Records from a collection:
==*==

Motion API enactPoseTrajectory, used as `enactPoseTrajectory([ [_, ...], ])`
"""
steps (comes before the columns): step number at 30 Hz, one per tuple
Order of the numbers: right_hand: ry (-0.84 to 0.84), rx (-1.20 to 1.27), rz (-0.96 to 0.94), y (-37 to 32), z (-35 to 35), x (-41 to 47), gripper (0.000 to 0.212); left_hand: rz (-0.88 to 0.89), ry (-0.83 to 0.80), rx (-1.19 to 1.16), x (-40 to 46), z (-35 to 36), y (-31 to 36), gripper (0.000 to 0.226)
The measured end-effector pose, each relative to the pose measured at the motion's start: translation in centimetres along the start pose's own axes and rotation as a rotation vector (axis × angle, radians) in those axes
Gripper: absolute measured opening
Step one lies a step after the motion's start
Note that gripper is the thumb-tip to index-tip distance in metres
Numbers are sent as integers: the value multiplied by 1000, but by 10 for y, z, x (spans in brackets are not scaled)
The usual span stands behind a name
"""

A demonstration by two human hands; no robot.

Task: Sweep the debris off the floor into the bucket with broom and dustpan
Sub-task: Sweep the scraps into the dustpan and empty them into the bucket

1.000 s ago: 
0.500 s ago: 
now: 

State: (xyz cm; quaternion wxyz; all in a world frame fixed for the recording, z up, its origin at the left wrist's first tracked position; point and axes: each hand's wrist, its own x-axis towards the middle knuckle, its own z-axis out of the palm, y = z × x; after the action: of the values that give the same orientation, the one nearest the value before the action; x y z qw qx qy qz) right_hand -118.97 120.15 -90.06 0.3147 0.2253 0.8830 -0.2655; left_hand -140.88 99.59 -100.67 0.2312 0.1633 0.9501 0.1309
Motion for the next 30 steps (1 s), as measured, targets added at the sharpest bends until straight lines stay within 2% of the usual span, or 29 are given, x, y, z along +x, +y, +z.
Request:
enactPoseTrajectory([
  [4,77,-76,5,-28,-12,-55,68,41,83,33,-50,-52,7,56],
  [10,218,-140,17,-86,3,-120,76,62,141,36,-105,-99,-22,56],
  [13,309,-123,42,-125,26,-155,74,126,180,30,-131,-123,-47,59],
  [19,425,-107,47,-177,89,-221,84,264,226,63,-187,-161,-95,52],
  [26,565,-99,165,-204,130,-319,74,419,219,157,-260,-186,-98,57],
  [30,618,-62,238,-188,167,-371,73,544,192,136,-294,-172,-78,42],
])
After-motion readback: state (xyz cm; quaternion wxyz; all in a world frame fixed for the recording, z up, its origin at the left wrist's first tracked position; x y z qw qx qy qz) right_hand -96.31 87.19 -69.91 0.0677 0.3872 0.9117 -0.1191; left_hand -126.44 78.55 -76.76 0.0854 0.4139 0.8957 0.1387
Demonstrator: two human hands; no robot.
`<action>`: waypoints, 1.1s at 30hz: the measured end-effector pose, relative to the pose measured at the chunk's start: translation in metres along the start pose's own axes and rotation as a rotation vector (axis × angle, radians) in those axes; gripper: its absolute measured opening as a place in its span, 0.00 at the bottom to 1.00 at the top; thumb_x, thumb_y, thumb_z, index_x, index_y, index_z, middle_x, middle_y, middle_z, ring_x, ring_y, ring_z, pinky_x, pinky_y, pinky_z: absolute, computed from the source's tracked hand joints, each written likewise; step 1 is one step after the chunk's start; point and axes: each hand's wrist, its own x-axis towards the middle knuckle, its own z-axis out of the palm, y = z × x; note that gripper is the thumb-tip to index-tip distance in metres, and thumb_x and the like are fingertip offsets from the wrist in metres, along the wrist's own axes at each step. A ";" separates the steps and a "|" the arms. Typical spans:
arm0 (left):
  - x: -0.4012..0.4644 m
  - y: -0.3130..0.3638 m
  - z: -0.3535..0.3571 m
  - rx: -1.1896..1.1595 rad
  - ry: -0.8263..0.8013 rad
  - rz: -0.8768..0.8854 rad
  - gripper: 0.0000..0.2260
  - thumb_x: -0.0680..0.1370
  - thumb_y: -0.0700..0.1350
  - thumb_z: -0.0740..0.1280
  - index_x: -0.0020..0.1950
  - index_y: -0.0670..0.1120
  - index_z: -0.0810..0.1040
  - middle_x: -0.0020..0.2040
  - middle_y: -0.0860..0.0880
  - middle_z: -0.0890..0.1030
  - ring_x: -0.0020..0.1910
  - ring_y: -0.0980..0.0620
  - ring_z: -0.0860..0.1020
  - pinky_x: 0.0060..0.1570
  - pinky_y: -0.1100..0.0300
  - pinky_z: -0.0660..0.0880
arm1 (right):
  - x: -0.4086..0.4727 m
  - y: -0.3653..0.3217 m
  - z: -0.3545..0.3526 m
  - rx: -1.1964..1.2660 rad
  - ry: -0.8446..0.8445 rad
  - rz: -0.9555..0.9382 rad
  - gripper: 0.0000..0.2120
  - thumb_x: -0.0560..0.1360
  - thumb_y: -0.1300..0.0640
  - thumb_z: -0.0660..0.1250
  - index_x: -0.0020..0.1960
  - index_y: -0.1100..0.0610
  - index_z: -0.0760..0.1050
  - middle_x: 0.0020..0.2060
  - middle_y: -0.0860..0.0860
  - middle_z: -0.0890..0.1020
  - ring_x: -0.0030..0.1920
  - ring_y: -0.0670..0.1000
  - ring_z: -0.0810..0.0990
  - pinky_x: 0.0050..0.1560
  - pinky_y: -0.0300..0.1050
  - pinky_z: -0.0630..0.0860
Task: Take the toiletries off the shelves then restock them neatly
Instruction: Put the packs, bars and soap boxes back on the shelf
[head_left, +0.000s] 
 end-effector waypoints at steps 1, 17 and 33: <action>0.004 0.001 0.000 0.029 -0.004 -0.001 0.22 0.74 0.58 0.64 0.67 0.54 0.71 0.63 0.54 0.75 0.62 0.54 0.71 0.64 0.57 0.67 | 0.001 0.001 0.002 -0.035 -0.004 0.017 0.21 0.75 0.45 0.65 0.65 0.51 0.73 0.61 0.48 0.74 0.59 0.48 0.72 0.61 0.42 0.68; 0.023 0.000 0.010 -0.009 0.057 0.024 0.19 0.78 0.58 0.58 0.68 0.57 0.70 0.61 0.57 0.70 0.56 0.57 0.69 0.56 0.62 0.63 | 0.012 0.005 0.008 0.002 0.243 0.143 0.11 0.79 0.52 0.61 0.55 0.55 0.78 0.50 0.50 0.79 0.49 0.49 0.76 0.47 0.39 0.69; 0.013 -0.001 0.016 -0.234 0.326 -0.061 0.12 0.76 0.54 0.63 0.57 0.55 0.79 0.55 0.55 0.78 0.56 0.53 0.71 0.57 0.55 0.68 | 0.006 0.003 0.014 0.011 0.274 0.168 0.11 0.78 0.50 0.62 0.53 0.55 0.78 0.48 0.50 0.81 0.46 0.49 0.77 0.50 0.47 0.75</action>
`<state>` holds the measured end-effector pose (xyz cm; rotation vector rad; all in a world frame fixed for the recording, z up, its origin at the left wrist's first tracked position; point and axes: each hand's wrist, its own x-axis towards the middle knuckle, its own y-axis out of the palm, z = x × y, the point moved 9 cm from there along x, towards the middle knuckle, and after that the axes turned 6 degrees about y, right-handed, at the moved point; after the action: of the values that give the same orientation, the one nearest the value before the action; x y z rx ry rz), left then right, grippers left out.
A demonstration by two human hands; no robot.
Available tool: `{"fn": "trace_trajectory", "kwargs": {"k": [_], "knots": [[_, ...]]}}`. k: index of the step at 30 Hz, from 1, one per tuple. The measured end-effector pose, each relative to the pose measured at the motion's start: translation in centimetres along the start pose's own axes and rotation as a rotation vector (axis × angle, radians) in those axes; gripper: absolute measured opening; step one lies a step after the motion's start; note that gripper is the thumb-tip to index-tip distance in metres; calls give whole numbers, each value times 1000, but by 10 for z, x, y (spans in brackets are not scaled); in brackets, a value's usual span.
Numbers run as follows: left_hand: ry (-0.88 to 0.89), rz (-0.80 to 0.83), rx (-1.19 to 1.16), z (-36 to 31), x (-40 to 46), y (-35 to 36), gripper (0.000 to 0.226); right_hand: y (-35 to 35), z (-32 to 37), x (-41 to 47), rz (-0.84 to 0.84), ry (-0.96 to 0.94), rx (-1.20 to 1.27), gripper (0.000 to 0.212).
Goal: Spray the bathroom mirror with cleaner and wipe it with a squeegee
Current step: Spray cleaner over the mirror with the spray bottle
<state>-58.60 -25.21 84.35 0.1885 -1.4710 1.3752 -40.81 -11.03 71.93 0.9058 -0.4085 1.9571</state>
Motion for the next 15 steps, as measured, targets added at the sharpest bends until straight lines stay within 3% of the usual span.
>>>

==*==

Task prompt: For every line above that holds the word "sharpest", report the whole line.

Result:
Motion for the next 30 steps (1 s), as measured, targets added at the sharpest bends until straight lines stay within 2% of the usual span, or 29 are given, x, y, z along +x, +y, +z.
Motion for the next 15 steps, as measured, targets added at the sharpest bends until straight lines stay within 3% of the usual span.

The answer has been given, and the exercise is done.